Check Version Compatibility — Does Your Dependency Work?

Check if two package versions are compatible using semver rules. Understand compatibility guarantees across major, minor, and patch changes.

Compatibility

Detailed Explanation

Checking Version Compatibility

Version compatibility is the practical question behind semver: can I safely upgrade from version A to version B without breaking my code?

The Compatibility Contract

SemVer provides a contract between publishers and consumers:

Change Type Compatibility Safe to Upgrade?
Patch (1.2.3 → 1.2.4) Backwards-compatible bug fix ✅ Always
Minor (1.2.3 → 1.3.0) Backwards-compatible feature ✅ Usually
Major (1.2.3 → 2.0.0) Breaking change ⚠️ Review required

How to Check Compatibility

Step 1: Identify the change type

Compare the two versions to see what changed:

  • 1.2.31.2.4 — Patch change
  • 1.2.31.3.0 — Minor change
  • 1.2.32.0.0 — Major change

Step 2: Check your range

Does your package.json range allow the new version?

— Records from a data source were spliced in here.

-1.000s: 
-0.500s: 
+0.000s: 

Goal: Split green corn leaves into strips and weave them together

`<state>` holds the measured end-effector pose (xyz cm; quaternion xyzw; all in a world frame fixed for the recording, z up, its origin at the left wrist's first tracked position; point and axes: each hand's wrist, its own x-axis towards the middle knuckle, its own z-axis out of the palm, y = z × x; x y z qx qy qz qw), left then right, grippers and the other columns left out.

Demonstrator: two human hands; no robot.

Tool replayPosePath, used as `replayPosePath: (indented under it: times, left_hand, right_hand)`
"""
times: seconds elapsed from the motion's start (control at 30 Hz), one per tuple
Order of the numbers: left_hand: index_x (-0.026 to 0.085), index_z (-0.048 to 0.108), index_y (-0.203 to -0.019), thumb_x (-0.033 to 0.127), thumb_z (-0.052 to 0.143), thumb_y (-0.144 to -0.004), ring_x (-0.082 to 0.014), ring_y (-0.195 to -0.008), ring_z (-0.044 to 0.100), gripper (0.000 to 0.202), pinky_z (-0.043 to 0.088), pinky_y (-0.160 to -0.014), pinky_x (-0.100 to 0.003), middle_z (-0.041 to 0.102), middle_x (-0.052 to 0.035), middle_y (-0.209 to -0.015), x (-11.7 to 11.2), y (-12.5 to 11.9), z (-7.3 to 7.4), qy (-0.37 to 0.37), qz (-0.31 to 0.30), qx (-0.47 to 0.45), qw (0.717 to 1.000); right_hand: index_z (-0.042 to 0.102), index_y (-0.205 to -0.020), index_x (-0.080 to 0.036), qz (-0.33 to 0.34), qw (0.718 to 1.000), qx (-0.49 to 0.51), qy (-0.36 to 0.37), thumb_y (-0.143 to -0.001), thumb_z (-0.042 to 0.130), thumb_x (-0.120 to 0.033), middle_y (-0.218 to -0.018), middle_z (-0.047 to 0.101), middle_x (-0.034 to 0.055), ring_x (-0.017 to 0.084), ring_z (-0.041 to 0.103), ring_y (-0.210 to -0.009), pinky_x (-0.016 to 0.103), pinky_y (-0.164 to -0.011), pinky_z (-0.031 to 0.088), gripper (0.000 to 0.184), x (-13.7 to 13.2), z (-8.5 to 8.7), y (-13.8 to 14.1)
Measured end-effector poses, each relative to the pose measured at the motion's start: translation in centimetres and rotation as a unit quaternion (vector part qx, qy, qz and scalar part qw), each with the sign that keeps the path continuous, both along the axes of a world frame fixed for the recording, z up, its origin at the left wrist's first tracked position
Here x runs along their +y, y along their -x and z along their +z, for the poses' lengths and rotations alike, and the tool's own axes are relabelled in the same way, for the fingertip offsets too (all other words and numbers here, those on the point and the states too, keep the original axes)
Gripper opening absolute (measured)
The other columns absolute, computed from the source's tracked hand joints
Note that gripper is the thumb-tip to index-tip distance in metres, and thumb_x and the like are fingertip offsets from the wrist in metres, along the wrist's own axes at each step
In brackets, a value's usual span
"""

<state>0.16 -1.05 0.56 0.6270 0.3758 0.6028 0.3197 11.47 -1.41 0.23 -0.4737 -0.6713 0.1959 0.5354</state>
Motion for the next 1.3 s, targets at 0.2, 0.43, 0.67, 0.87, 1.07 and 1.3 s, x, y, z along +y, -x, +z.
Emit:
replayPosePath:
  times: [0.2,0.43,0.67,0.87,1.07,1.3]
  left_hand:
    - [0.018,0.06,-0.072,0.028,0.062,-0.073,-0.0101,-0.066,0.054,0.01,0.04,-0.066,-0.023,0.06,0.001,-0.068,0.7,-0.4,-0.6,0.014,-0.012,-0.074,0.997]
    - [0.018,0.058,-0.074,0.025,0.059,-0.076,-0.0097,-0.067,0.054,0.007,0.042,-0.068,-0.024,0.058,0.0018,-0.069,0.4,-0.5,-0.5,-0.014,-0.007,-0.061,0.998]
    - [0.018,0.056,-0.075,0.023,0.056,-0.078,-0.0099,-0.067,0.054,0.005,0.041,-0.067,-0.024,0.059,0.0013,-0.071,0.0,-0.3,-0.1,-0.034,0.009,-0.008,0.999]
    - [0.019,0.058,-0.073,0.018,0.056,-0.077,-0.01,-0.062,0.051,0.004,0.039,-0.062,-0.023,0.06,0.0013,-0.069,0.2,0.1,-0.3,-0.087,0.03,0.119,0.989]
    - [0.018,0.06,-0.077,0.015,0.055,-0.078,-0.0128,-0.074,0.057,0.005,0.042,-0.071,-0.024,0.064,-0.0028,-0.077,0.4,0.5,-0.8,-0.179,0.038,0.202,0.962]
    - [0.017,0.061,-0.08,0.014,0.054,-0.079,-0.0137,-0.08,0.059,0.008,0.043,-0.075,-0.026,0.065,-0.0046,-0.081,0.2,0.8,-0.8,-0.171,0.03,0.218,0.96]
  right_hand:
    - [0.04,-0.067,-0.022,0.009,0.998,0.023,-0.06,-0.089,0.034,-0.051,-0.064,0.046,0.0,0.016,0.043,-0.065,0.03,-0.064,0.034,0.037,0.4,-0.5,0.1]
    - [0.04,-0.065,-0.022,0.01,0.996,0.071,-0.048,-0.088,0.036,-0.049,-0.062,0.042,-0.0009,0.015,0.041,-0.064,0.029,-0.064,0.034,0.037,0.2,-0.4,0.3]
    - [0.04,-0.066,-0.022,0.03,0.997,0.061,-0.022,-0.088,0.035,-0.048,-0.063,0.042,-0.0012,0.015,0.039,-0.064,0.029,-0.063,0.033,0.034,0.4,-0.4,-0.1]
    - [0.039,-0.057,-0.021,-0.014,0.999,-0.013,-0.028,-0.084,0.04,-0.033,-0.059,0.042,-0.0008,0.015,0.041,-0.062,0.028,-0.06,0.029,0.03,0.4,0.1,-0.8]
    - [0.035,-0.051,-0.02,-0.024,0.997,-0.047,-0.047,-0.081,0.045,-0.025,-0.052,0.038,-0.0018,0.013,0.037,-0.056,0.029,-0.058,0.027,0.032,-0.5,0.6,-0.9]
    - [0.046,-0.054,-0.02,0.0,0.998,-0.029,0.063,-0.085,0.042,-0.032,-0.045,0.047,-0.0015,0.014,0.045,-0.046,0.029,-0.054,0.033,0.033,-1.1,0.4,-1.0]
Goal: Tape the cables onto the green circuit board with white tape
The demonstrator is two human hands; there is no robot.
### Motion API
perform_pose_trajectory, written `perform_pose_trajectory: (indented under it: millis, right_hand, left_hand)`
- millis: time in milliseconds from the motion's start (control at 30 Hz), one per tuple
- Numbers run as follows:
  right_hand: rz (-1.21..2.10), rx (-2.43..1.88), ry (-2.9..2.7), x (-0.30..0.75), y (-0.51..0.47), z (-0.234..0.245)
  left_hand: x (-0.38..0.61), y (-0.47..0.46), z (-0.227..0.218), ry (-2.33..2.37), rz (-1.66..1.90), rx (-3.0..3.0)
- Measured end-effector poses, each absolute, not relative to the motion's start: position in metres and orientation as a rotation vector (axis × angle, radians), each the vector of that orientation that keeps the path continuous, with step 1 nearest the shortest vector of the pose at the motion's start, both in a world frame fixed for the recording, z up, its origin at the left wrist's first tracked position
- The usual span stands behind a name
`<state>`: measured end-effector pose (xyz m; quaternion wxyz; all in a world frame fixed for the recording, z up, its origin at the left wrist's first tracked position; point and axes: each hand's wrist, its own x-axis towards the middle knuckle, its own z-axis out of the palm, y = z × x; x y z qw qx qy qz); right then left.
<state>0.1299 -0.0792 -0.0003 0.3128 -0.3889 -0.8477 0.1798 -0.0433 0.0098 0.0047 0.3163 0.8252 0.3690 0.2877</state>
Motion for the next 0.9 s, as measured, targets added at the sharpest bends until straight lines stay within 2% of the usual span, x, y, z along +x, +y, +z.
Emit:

  • ^1.2.3 allows up to <2.0.0 — accepts 1.2.4 and 1.3.0, rejects 2.0.0
  • ~1.2.3 allows up to <1.3.0 — accepts 1.2.4, rejects 1.3.0

Step 3: Verify with tests

Even compatible versions can introduce subtle changes. Always run your test suite after updating.

Compatibility Matrix

For a project depending on ^1.2.3:

Candidate In Range? SemVer Compatible? Action
1.2.4 ✅ Bug fix Update freely
1.3.0 ✅ New feature Update, review new features
1.9.0 ✅ New features Update, check deprecations
2.0.0 ❌ Breaking Read migration guide
1.2.3-beta.1 N/A Pre-release, explicit opt-in

Cross-Ecosystem Compatibility

Different ecosystems interpret compatibility slightly differently:

Ecosystem Tool Default Range
npm npm/yarn/pnpm Caret (^)
Rust Cargo Caret (^)
Python pip Usually >= with upper bound
Go go mod Minimum version selection
Ruby Bundler Pessimistic (~>) ≈ tilde

When SemVer Breaks Down

SemVer is a social contract, not a guarantee. Some packages:

  • Make breaking changes in minor versions
  • Consider CSS changes as "non-breaking" (debatable)
  • Have different compatibility rules for different APIs within the same package

Use Case

Evaluating whether it is safe to upgrade a dependency in a production application, building automated tools that check for compatibility before merging dependency update PRs.